The mind and soul can attain God as it contemplates Him and is transformed to his image.

“That, therefore, is made to the image of God that is perceived not by the power of the body but by that of the mind. It is that power that beholds the absent and embraces in its vision countries beyond the horizon. Its vision crosses boundaries and gazes intently on what is hidden. In one moment the utmost bounds of the world and its remote secret places are under its ken. God is attained, and Christ is approached. There is a descent into hell, and aloft in the sky there is an ascent into heaven. Hear, then, what Scripture says: ‘But our citizenship is in heaven.’ Is not that, therefore, in which God is everpresent made to the likeness of God? Listen to what the apostle says in that regard: ‘We all, therefore, with faces unveiled, reflecting as in a mirror the glory of God, are being transformed into his very image from glory to glory, as through the Spirit of the Lord.’” -St. Ambrose

We are all sharers in God’s goodness to different degrees in which we seek Him, the primal good.

“No one doubts that God himself is the primal good.
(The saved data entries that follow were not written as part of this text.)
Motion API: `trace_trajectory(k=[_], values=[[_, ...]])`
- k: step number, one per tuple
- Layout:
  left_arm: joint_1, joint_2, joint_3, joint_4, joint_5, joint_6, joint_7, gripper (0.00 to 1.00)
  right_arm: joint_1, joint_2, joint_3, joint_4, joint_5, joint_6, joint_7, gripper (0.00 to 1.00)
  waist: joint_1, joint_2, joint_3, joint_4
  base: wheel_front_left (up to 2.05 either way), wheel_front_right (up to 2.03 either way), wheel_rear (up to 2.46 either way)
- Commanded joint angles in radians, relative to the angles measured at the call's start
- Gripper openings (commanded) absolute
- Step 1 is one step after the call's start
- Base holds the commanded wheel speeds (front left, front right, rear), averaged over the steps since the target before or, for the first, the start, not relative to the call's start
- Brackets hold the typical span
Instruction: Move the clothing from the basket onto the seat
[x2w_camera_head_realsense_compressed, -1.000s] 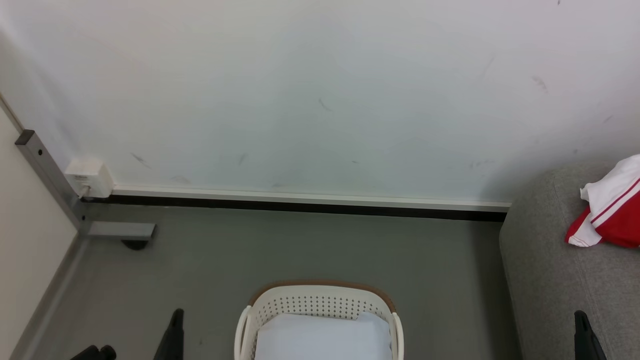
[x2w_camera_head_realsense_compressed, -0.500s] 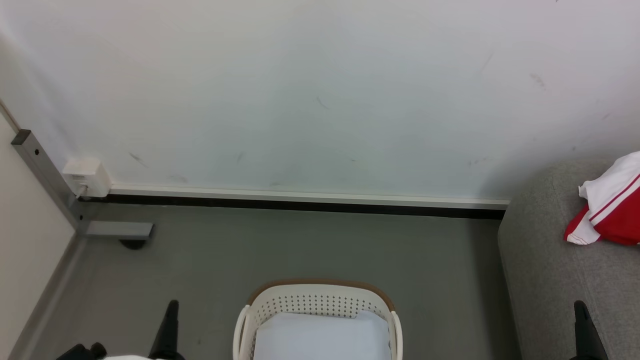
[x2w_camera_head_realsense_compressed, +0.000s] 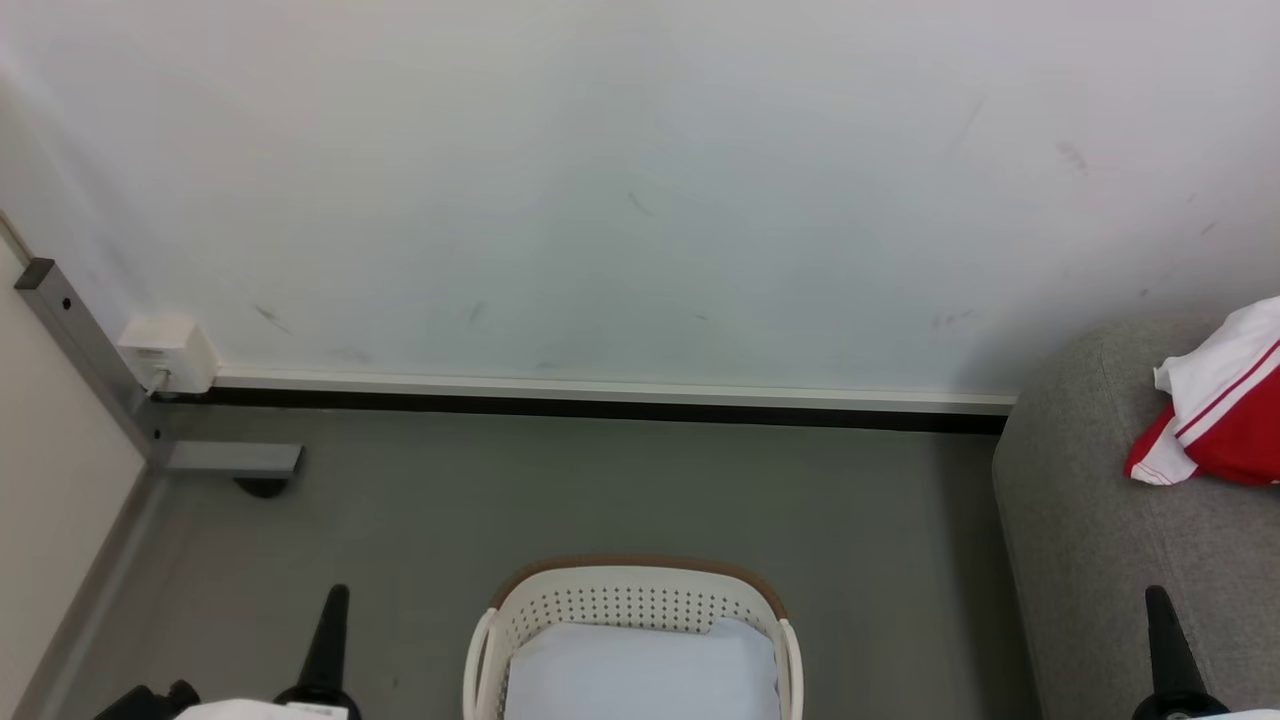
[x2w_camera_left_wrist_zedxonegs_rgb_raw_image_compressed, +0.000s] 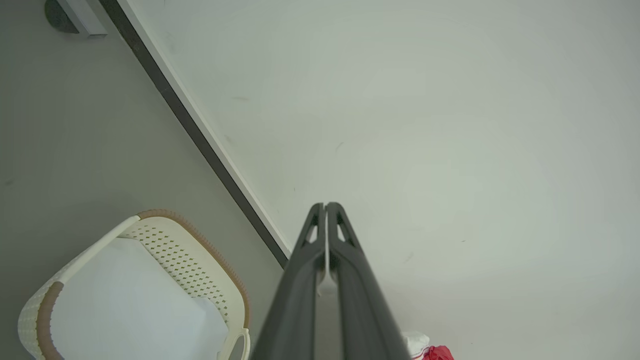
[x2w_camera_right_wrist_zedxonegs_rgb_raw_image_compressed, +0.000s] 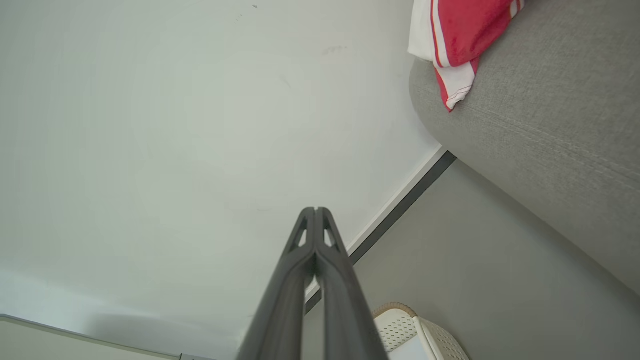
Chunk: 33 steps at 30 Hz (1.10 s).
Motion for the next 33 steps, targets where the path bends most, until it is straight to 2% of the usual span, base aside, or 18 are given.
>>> trace_trajectory(k=[1, 33], values=[[-0.02, 0.003, 0.007, -0.014, -0.035, -0.006, 0.007, 0.0, -0.023, -0.009, -0.004, -0.005, 0.032, -0.001, 0.006, 0.0, 0.0, 0.0, 0.0, 0.0, 0.0, 0.0, 0.0], [-0.04, 0.001, 0.042, -0.041, -0.297, -0.008, 0.078, 0.0, -0.079, -0.01, -0.008, 0.012, 0.304, -0.002, 0.076, 0.0, 0.0, 0.0, 0.011, -0.011, 0.0, 0.0, 0.0]])
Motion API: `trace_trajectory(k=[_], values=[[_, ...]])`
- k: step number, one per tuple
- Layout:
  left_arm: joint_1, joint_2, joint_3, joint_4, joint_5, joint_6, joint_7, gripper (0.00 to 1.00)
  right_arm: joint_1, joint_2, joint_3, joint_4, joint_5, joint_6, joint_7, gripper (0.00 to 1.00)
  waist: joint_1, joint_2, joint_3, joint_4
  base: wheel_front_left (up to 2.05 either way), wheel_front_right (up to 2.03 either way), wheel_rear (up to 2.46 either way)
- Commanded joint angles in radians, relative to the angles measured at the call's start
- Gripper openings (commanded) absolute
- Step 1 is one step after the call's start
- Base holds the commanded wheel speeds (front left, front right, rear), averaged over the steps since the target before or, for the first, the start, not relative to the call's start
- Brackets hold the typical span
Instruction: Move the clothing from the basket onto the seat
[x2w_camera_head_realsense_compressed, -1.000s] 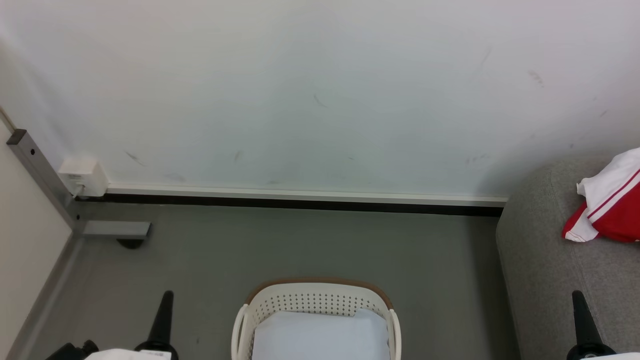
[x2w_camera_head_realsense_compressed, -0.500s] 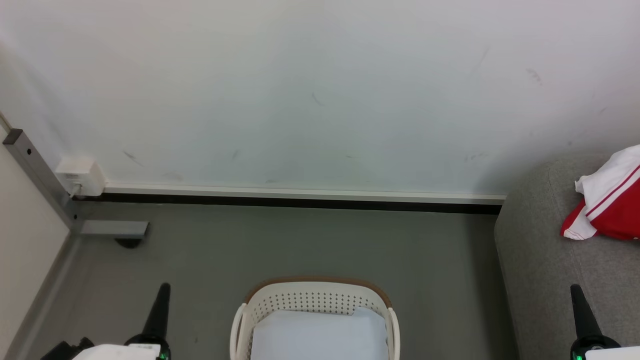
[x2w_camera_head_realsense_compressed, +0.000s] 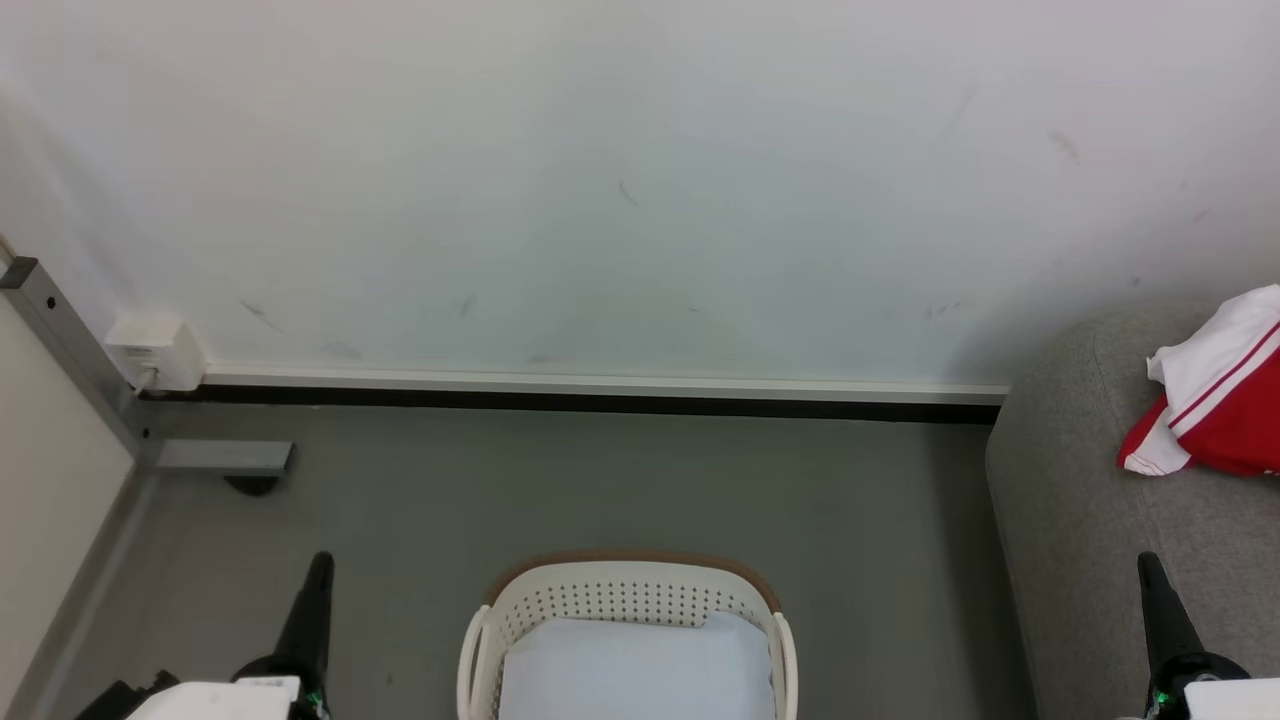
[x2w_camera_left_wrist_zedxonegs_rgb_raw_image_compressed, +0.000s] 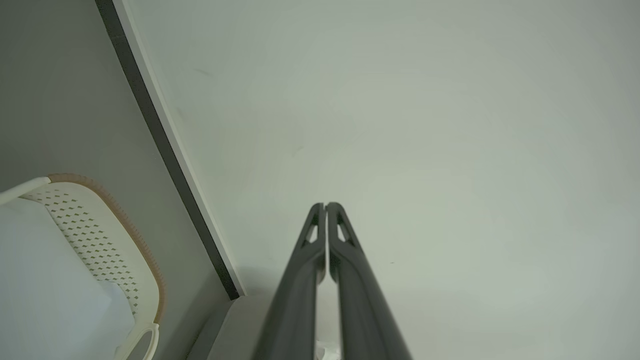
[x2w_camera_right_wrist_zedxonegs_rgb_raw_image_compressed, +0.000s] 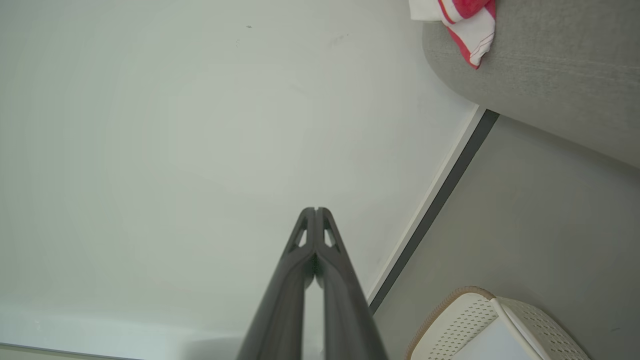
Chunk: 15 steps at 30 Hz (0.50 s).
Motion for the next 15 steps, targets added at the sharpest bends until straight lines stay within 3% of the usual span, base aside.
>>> trace_trajectory(k=[1, 15], values=[[-0.014, 0.003, 0.006, -0.008, -0.017, -0.005, 0.008, 0.0, -0.02, -0.009, -0.004, 0.0, 0.017, -0.002, 0.006, 0.0, 0.0, 0.0, 0.0, 0.0, 0.0, 0.0, 0.0], [-0.021, 0.002, 0.018, -0.018, -0.119, -0.006, 0.034, 0.0, -0.038, -0.009, -0.006, 0.006, 0.12, -0.002, 0.031, 0.0, 0.0, 0.0, 0.005, -0.005, 0.0, 0.0, 0.0]])
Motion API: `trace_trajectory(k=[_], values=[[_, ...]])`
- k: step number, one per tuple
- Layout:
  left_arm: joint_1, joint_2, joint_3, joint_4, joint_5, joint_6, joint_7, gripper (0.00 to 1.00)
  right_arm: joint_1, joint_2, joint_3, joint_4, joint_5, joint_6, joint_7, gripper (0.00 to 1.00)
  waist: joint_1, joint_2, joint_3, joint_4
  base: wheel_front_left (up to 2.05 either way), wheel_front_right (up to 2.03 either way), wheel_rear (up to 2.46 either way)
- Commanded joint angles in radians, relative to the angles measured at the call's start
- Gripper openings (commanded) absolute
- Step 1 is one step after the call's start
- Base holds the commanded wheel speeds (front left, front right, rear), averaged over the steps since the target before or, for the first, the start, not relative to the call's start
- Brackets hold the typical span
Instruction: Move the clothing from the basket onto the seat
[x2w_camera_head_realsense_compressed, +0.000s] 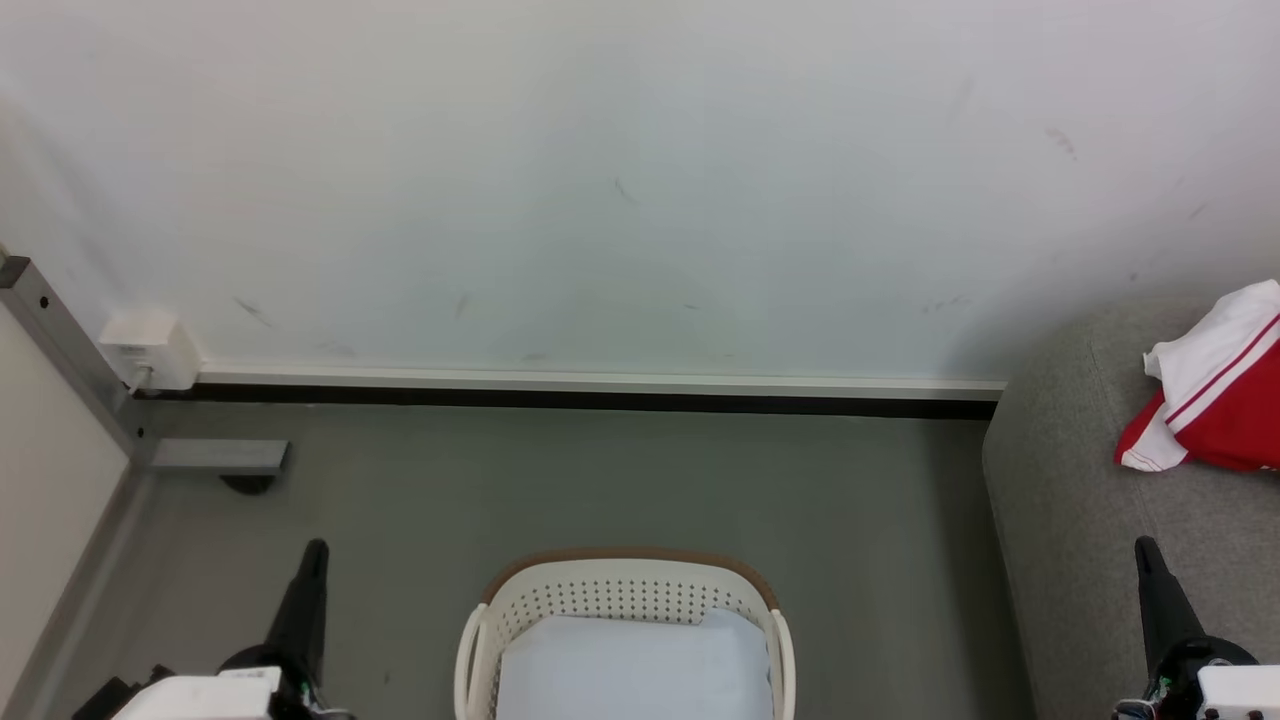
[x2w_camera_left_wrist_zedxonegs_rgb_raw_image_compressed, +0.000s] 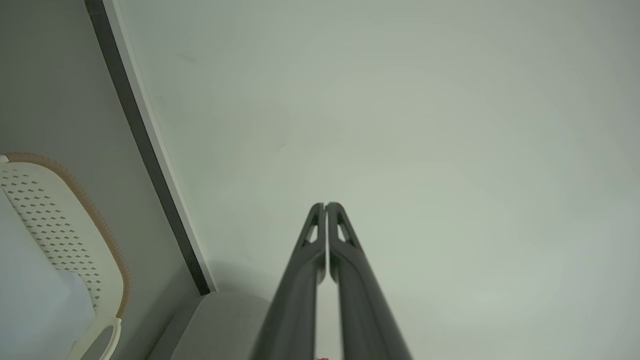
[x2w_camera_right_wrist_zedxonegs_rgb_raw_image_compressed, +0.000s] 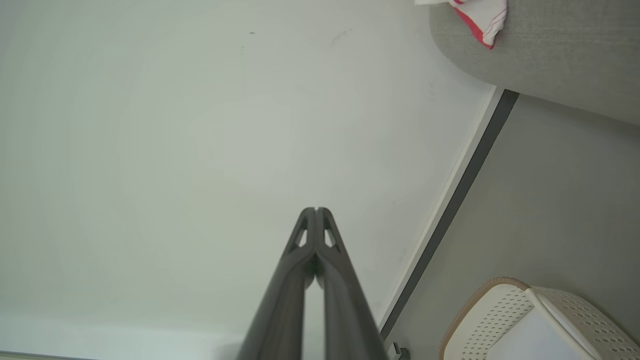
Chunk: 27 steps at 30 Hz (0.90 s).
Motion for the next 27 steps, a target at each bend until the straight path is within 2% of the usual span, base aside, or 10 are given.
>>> trace_trajectory(k=[1, 8, 27], values=[[-0.011, 0.002, 0.005, -0.005, -0.025, -0.006, 0.006, 0.0, -0.014, -0.008, -0.004, 0.002, 0.017, -0.002, 0.006, 0.0, -0.0001, 0.0, 0.0, 0.0, 0.0, 0.0, 0.0], [-0.014, 0.002, 0.011, -0.01, -0.072, -0.006, 0.018, 0.0, -0.025, -0.008, -0.005, 0.005, 0.065, -0.002, 0.017, 0.0, -0.0001, 0.0, 0.003, -0.003, 0.0, 0.0, 0.0], [-0.013, 0.002, 0.011, -0.01, -0.07, -0.006, 0.018, 0.0, -0.024, -0.008, -0.004, 0.005, 0.062, -0.002, 0.017, 0.0, -0.0001, 0.0, 0.003, -0.003, 0.0, 0.0, 0.0]])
Indeed things can be said to be similar to God in many ways. Some, created in accordance with power and wisdom, are similar to God because uncreated power and wisdom are in him. Other created things are similar to God in the simple fact that they are alive, and God is incomparably alive and the source of life. Other created things are similar to God in that they have being, for God is the highest being and the source of being. And even those things that merely exist and yet do not live or know are in his likeness, not completely but in a slight degree, because even they are good in their own order, while God is incomparably good in a way transcending all other goods and from whom everything good proceeds.” – St. Augustine

The Catechism of the Catholic Church states:

356: Of all visible creatures only man is “able to know and love his creator”. He is “the only creature on earth that God has willed for its own sake”, and he alone is called to share, by knowledge and love, in God’s own life. It was for this end that he was created, and this is the fundamental reason for his dignity: What made you establish man in so great a dignity? Certainly the incalculable love by which you have looked on your creature in yourself! You are taken with love for her; for by love indeed you created her, by love you have given her a being capable of tasting your eternal Good.

358: God created everything for man, but man in turn was created to serve and love God and to offer all creation back to him: What is it that is about to be created, that enjoys such honor? It is man that great and wonderful living creature, more precious in the eyes of God than all other creatures! For him the heavens and the earth, the sea and all the rest of creation exist. God attached so much importance to his salvation that he did not spare his own Son for the sake of man. Nor does he ever cease to work, trying every possible means, until he has raised man up to himself and made him sit at his right hand.

Discussion:

Being created with such honor, dignity and love, how do we show our thanks to God?

How do we show dignity and honor to our neighbor?

“Charity is the sweet and holy bond which links the soul with its Creator: it binds God with man and man with God.”
-Saint Catherine of Siena

“The Eucharist is the Sacrament of Love; It signifies Love, It produces love. The Eucharist is the consummation of the whole spiritual life.”
-Saint Thomas Aquinas

“My director, Jesus, does not teach me to count my acts, but to do everything for love, to refuse Him nothing, to be pleased when He gives me a chance to prove to Him that I love Him – but all this in peace – in abandonment.”
-St. Therese of Lisieux in a letter to Celine, July 6, 1893

“The proof of love is in the works. Where love exists, it works great things. But when it ceases to act, it ceases to exist.”